I have a classic dependency solving problem. I thought I was headed in the right direction, but now I've hit a roadblock and I am not sure how to proceed.

Background

In the known universe (the cache of all artifacts and their dependencies), each there is a 1->n relationship between artifacts and versions, and each version may contain a different set of dependencies. For example:

A
  1.0.0
    B (>= 0.0.0)
  1.0.1
    B (~> 0.1)
B
  0.1.0
  1.0.0

Given a set of "demand constraints", I'd like to find the best possible solution (where "best" is the highest possible version that still satisfies all constraints). Here's an example "demand constraints" with the solution:

solve!('A' => '~> 1.0') #=> {"A" => "1.0.1", "B" => "0.1.0"}

In reality, there are significantly more demands:

solve!('A' => '~> 1.0', 'B' => '>= 0.0.0', 'C' => '...', 'D' => '...')

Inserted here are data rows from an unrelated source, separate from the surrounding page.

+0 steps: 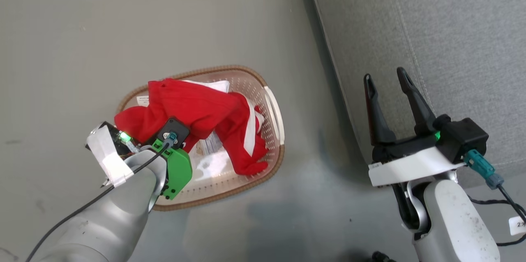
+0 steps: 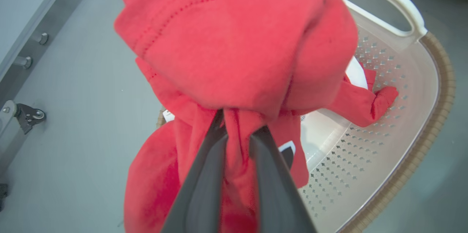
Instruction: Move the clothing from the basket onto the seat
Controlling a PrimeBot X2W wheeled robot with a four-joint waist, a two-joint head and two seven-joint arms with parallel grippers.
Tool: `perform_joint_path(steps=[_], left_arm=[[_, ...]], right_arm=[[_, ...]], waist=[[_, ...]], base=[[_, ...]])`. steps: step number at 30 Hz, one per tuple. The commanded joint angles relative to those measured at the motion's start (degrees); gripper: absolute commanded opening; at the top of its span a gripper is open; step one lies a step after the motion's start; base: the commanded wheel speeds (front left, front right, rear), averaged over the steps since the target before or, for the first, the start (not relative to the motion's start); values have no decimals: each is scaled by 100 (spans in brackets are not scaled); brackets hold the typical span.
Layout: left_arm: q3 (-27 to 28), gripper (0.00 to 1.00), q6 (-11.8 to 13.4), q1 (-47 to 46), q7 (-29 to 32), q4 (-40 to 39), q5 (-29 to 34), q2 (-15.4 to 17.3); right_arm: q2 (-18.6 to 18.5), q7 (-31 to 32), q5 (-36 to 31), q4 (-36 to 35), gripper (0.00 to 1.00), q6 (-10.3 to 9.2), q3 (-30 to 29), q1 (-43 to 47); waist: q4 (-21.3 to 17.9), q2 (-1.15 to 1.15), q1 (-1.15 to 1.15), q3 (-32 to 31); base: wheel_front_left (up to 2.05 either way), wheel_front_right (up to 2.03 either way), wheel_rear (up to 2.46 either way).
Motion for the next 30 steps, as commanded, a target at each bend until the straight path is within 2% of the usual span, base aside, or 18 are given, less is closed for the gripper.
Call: perform_joint_path(steps=[1, 3, 6, 10, 15, 23, 30], left_arm=[[104, 0, 76, 139, -75, -92, -121, -16], [270, 0, 161, 201, -119, -321, -213, -1], [629, 0, 310, 366, -120, -1147, -282, 137], [1153, 0, 502, 751, -118, -2229, -150, 405], [1818, 0, 655, 1322, -119, -3427, 127, 571], [2819, 0, 655, 2134, -120, -4968, 750, 484], [3631, 0, 381, 2764, -119, -6111, 1174, 311]], right_arm=[[-16, -18, 40, 23, 100, -10, 0, 142], [-18, -18, 30, 54, 100, -10, -23, 239], [-16, -18, -11, 59, 100, -10, -58, 396], [-16, -18, -52, 57, 100, -10, -61, 580], [-18, -18, 53, 13, 100, -10, 8, 754], [-15, -18, -8, 31, 100, -10, 158, 927], [-15, -18, -73, -6, 100, -10, 223, 1079]], waist=[[297, 0, 0, -813], [350, 0, 0, -1015], [428, 0, 0, -1279], [485, 0, 0, -1601], [505, 0, 0, -1947], [531, 0, 0, -2437], [534, 0, 0, -2711]], base=[[0, 0, 0], [0, 0, 0], [0, 0, 0], [0, 0, 0], [0, 0, 0], [0, 0, 0], [0, 0, 0]])
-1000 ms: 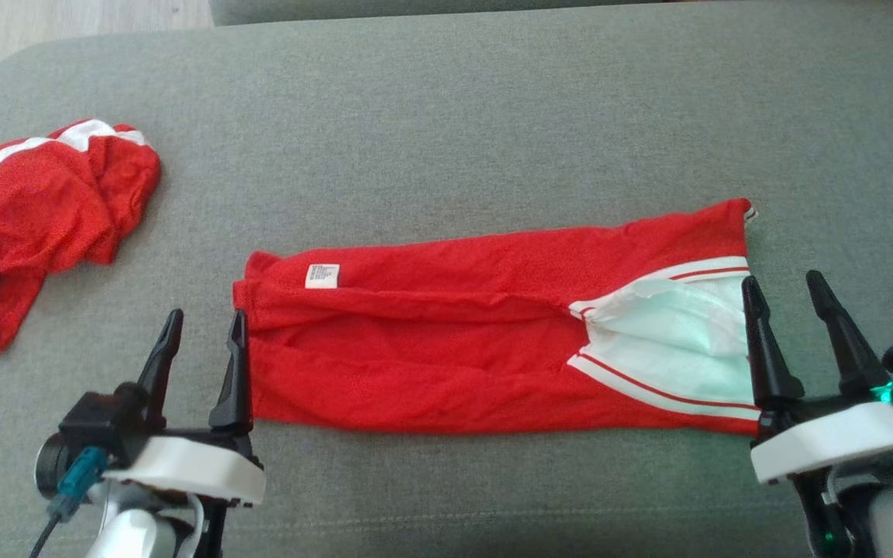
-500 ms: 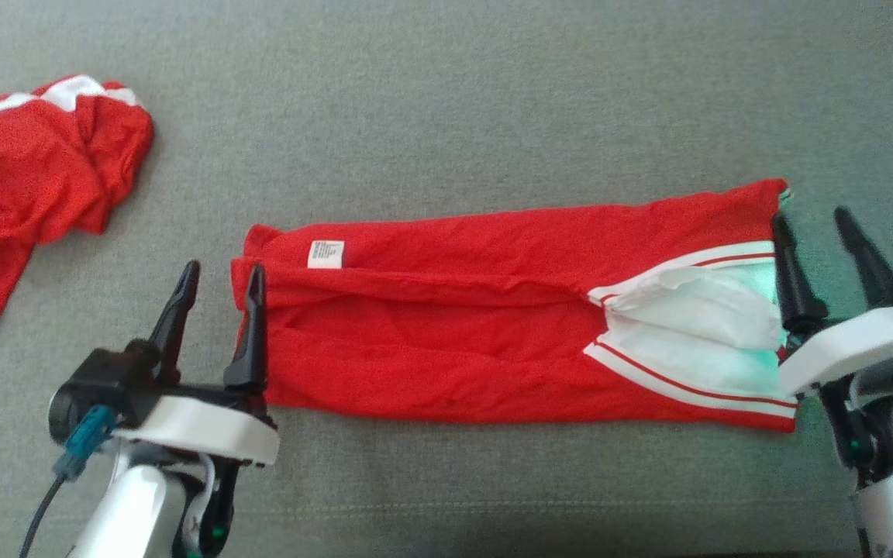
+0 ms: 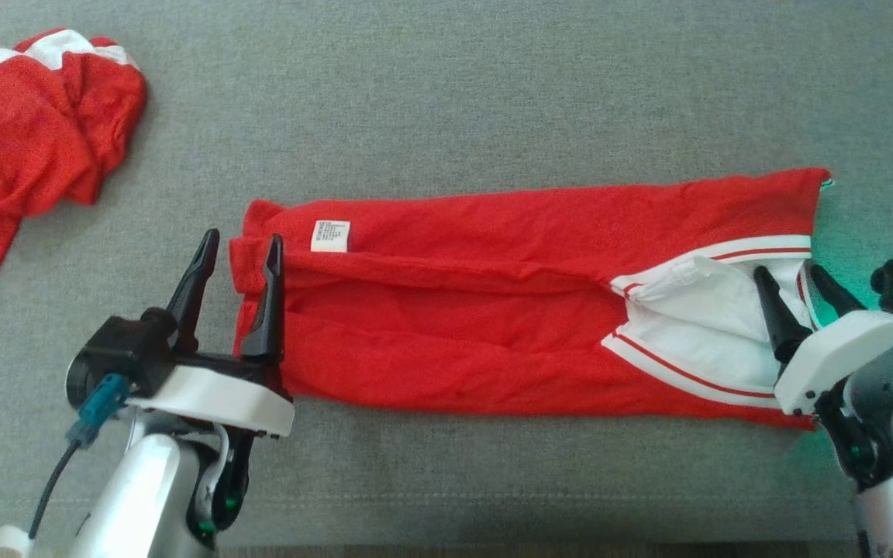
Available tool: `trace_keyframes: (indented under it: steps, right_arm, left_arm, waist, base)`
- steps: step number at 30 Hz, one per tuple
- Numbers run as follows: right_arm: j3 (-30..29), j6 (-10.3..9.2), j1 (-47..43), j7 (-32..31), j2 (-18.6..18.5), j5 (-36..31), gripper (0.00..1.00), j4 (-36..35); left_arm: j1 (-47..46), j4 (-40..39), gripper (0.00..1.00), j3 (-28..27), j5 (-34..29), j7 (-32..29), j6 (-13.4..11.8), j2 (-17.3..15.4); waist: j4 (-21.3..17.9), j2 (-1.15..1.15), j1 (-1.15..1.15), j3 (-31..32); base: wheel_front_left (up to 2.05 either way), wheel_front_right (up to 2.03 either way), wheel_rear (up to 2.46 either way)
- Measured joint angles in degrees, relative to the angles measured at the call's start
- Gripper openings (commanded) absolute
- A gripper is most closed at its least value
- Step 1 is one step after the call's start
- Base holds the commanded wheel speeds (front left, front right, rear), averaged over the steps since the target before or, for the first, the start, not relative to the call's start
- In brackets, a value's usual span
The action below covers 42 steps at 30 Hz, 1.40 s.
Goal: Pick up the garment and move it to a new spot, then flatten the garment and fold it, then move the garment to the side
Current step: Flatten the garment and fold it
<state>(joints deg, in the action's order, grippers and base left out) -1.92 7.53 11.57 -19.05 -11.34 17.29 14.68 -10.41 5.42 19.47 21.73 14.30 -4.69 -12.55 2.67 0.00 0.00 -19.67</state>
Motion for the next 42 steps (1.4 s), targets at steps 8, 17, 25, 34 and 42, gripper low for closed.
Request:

(The versions follow the semantic versioning standard)

I Tried

The current solution uses back-tracing and is not very performant. I did some digging and found the performance issues resulted due to the size of the universe. I decided to try an alternate approach and construct a "possibility" DAG graph for just the set of demands:

class Graph
  def initialize
    @nodes = {}
    @edges = {}
  end

  def node(object)
    @nodes[object] ||= Set.new
    self
  end

  def edge(a, b)
    node(a)
    node(b)

    @nodes[a].add(b)

    self
  end

  def nodes
    @nodes.keys
  end

  def edges
    @nodes.values
  end

  def adjacencies(node)
    @nodes[node]
  end
end

I then construct a DAG of all the possible solutions from the universe. This drastically reduces the number of possibilities and gives me an actual graph with real artifact possibilities to work with.

def populate(artifact)
  return if loaded?(artifact)

  @graph.node(artifact)

  artifact.dependencies.each do |dependency|
    versions_for(dependency).each do |dependent_artifact|
      @graph.edge(artifact, dependent_artifact)
      populate(dependent_artifact)
    end
  end
end

private

def versions_for(dependency)
  possibles = @universe.versions(dependency.name, dependency.constraint)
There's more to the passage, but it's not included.